- EXERCISE -
Reproduce the records below exactly, with nothing altered.
════════════════
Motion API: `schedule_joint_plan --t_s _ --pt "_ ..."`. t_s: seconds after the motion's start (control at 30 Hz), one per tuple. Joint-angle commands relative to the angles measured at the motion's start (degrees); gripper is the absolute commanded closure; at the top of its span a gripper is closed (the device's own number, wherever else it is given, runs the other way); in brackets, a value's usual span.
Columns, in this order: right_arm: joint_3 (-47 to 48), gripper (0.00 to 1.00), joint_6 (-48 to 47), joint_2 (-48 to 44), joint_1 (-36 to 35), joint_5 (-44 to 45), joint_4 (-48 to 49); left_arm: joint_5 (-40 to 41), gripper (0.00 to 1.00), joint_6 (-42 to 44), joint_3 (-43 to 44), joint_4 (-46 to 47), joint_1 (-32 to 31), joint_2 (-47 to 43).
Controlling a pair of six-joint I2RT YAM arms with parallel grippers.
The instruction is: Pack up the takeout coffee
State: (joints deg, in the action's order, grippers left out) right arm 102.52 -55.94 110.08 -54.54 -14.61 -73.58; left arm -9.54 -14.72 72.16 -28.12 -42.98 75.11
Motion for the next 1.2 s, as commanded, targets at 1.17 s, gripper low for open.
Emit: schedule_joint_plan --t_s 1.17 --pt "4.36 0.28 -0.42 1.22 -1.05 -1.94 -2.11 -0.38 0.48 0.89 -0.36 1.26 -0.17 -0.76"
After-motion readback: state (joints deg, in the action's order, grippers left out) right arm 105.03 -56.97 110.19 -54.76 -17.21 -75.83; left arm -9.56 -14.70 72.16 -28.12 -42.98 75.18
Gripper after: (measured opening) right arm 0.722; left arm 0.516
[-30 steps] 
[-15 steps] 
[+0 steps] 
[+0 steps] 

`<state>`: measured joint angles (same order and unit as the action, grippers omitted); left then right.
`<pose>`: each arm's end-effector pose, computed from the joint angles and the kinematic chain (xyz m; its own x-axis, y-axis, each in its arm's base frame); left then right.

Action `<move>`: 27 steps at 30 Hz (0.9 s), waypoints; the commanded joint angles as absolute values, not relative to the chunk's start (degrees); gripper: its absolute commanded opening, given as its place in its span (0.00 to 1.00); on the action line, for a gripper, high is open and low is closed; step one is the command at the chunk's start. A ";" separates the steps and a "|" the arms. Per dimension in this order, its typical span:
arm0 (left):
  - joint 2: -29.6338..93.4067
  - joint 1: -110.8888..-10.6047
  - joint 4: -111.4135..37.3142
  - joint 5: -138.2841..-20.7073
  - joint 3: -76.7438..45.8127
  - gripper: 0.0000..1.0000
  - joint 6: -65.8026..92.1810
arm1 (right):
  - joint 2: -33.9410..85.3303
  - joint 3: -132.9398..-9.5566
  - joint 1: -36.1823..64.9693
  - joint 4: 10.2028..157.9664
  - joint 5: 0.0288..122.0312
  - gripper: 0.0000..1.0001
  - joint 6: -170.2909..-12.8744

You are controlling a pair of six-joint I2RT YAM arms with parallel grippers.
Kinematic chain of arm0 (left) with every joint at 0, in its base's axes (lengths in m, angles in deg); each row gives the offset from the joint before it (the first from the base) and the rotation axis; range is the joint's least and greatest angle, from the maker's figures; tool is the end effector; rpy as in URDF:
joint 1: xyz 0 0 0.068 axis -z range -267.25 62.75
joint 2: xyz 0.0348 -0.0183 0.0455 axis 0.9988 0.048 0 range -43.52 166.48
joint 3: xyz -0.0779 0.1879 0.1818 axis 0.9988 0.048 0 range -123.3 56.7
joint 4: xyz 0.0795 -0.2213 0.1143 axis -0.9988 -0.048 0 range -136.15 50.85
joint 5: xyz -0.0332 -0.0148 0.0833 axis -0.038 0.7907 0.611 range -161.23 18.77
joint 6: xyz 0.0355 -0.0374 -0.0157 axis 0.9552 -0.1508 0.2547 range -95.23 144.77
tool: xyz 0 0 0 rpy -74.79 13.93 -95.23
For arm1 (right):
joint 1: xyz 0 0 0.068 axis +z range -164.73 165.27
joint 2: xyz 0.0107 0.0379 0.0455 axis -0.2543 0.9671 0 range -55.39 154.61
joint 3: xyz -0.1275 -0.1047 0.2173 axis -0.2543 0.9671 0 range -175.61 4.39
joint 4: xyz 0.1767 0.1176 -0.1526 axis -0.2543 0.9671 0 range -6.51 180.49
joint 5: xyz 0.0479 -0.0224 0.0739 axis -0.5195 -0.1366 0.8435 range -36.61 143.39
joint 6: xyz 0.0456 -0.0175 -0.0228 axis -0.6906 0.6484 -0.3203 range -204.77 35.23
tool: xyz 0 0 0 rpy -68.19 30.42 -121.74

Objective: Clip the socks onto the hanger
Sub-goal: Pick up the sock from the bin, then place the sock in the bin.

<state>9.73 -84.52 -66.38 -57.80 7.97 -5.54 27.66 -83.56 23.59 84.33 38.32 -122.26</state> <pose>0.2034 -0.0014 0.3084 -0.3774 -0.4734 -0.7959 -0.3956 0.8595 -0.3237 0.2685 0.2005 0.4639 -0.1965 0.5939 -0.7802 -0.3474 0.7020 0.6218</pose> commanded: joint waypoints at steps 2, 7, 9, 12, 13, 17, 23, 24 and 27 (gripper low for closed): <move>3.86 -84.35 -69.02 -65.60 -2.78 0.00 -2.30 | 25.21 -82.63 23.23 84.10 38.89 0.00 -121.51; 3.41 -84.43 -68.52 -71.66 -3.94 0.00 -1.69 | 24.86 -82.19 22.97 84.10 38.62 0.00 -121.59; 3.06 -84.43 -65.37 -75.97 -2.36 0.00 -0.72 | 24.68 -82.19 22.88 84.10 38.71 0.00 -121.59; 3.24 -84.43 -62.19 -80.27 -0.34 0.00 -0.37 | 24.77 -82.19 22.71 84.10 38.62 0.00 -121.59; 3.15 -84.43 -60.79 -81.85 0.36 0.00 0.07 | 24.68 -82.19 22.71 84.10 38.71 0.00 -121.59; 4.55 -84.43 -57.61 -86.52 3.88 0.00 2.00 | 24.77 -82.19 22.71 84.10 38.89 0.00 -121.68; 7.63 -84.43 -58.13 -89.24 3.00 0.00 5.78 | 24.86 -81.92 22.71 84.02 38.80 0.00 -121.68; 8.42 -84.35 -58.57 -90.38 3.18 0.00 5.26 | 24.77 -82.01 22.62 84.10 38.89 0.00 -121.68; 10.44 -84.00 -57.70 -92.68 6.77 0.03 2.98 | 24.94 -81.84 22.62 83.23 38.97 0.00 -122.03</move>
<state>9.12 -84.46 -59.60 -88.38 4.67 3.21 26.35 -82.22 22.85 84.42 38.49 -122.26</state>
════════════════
- SOLUTION TO THE EXERCISE -
Motion API: `schedule_joint_plan --t_s _ --pt "_ ..."`. t_s: seconds after the motion's start (control at 30 Hz), one per tuple. Joint-angle commands relative to the angles measured at the motion's start (degrees); gripper is the absolute commanded closure; at the top of its span a gripper is closed (the device's own number, wherever else it is given, runs the other way); in brackets, a value's usual span.
Columns, in this order: right_arm: joint_3 (-47 to 48), gripper (0.00 to 1.00), joint_6 (-48 to 47), joint_2 (-48 to 44), joint_1 (-36 to 35), joint_5 (-44 to 45), joint_4 (-48 to 49); left_arm: joint_5 (-40 to 41), gripper (0.00 to 1.00), joint_6 (-42 to 44), joint_3 (-43 to 44), joint_4 (-46 to 47), joint_1 (-32 to 31), joint_2 (-47 to 43).
Controlling a pair of six-joint I2RT YAM arms with parallel grippers.
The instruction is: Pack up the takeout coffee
State: (joints deg, in the action's order, grippers left out) right arm 102.52 -55.94 110.08 -54.54 -14.61 -73.58; left arm -9.54 -14.72 72.16 -28.12 -42.98 75.11
Motion for the next 1.2 s, as commanded, targets at 1.17 s, gripper low for open.
Emit: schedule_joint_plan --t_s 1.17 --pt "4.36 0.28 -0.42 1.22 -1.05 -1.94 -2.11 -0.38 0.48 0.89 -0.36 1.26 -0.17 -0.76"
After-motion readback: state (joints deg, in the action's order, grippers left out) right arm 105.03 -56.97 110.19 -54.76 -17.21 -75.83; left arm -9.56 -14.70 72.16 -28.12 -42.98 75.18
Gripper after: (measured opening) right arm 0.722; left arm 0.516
[-30 steps] 
[-15 steps] 
[+0 steps] 
[+0 steps] 

`<state>`: measured joint angles (same order and unit as the action, grippers omitted); left then right.
`<pose>`: each arm's end-effector pose, computed from the joint angles and the kinematic chain (xyz m; its own x-axis, y-axis, each in its arm's base frame); left then right.

Action `<move>`: 27 steps at 30 Hz (0.9 s), waypoints; the commanded joint angles as absolute values, not relative to the chunk's start (degrees); gripper: its absolute commanded opening, given as its place in its span (0.00 to 1.00); on the action line, for a gripper, high is open and low is closed; step one is the command at the chunk's start. A ";" separates the steps and a "|" the arms. Per dimension in this order, its typical span:
arm0 (left):
  - joint 2: -29.6338..93.4067
  - joint 1: -110.8888..-10.6047
  - joint 4: -111.4135..37.3142
  - joint 5: -138.2841..-20.7073
  - joint 3: -76.7438..45.8127
  - gripper: 0.0000..1.0000
  - joint 6: -65.8026..92.1810
arm1 (right):
  - joint 2: -33.9410..85.3303
  - joint 3: -132.9398..-9.5566
  - joint 1: -36.1823..64.9693
  - joint 4: 10.2028..157.9664
  - joint 5: 0.0288..122.0312
  - gripper: 0.0000..1.0001
  - joint 6: -170.2909..-12.8744

You are controlling a pair of six-joint I2RT YAM arms with parallel grippers.
Kinematic chain of arm0 (left) with every joint at 0, in its base's axes (lengths in m, angles in deg); each row gives the offset from the joint before it (the first from the base) and the rotation axis; range is the joint's least and greatest angle, from the maker's figures; tool is the end effector; rpy as in URDF:
joint 1: xyz 0 0 0.068 axis -z range -267.25 62.75
joint 2: xyz 0.0348 -0.0183 0.0455 axis 0.9988 0.048 0 range -43.52 166.48
joint 3: xyz -0.0779 0.1879 0.1818 axis 0.9988 0.048 0 range -123.3 56.7
joint 4: xyz 0.0795 -0.2213 0.1143 axis -0.9988 -0.048 0 range -136.15 50.85
joint 5: xyz -0.0332 -0.0148 0.0833 axis -0.038 0.7907 0.611 range -161.23 18.77
joint 6: xyz 0.0355 -0.0374 -0.0157 axis 0.9552 -0.1508 0.2547 range -95.23 144.77
tool: xyz 0 0 0 rpy -74.79 13.93 -95.23
For arm1 (right):
joint 1: xyz 0 0 0.068 axis +z range -164.73 165.27
joint 2: xyz 0.0107 0.0379 0.0455 axis -0.2543 0.9671 0 range -55.39 154.61
joint 3: xyz -0.1275 -0.1047 0.2173 axis -0.2543 0.9671 0 range -175.61 4.39
joint 4: xyz 0.1767 0.1176 -0.1526 axis -0.2543 0.9671 0 range -6.51 180.49
joint 5: xyz 0.0479 -0.0224 0.0739 axis -0.5195 -0.1366 0.8435 range -36.61 143.39
joint 6: xyz 0.0456 -0.0175 -0.0228 axis -0.6906 0.6484 -0.3203 range -204.77 35.23
tool: xyz 0 0 0 rpy -68.19 30.42 -121.74

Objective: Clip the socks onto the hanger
Sub-goal: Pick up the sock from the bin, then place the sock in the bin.

<state>9.73 -84.52 -66.38 -57.80 7.97 -5.54 27.66 -83.56 23.59 84.33 38.32 -122.26</state> <pose>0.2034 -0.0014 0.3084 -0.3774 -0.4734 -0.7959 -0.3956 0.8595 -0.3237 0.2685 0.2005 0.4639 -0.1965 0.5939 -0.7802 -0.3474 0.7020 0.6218</pose> commanded: joint waypoints at steps 2, 7, 9, 12, 13, 17, 23, 24 and 27 (gripper low for closed): <move>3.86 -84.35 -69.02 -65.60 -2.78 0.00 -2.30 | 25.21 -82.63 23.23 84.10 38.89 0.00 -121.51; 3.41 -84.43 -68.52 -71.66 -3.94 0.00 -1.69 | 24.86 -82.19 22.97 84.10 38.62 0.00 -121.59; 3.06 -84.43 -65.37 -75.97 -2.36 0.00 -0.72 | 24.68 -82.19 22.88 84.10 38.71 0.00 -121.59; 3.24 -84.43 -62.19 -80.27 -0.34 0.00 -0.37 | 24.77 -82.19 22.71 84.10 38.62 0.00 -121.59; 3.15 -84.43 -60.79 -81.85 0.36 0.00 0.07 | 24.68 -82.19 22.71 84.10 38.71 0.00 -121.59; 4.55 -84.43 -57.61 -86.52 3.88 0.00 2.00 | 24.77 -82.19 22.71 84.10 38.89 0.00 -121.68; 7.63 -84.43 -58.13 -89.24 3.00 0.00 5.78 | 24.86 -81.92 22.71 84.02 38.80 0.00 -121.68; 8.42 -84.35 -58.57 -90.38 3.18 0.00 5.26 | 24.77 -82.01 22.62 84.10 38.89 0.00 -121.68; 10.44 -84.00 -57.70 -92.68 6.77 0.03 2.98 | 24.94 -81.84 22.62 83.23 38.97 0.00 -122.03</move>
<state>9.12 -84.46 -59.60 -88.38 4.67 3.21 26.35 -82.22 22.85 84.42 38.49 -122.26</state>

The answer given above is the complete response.